** Opening Data excerpt block **
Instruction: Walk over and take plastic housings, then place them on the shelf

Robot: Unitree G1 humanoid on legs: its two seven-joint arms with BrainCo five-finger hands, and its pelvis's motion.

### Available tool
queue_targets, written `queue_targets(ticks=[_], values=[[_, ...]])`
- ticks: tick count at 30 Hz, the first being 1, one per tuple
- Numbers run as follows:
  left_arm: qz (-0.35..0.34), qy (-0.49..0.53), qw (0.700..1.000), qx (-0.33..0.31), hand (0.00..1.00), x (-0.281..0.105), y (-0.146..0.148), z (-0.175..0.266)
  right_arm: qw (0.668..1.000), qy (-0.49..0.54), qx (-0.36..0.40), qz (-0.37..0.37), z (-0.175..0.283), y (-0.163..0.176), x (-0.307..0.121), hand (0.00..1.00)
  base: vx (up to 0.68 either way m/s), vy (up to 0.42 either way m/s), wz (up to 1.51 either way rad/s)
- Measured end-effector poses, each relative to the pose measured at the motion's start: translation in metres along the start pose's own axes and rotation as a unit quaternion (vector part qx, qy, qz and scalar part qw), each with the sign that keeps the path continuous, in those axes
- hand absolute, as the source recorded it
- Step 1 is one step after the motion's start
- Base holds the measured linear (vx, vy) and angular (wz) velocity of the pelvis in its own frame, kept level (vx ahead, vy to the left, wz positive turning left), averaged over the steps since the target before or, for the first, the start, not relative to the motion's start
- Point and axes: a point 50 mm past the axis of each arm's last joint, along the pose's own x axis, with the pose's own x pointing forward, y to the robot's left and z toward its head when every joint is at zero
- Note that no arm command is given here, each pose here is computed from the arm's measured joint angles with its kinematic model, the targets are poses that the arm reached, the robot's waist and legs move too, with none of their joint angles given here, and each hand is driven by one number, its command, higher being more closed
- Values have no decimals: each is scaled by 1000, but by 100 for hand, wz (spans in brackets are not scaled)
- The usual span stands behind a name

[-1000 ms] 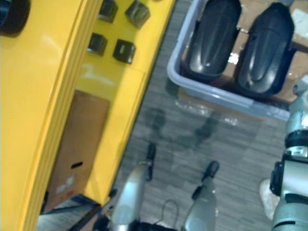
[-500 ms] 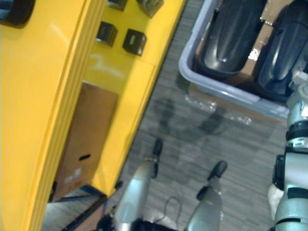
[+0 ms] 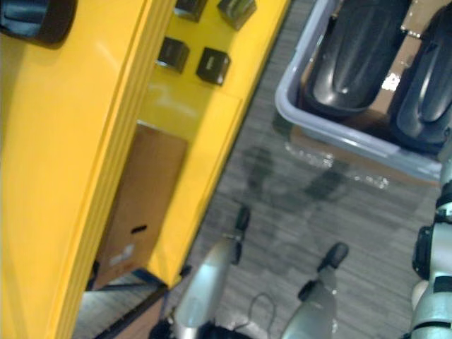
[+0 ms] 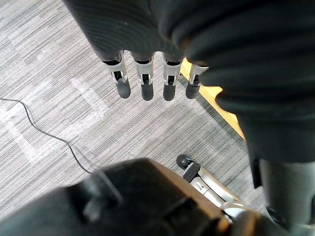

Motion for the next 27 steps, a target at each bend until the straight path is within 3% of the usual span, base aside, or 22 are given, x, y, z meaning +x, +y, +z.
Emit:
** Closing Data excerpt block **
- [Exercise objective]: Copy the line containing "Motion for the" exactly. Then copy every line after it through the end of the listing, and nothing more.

- [Solution for this task]:
Motion for the next 27 steps, a target at each bend until the straight path is within 3% of the usual span, base aside, or 22 are given, x, y, z meaning +x, +y, +z.
Emit:

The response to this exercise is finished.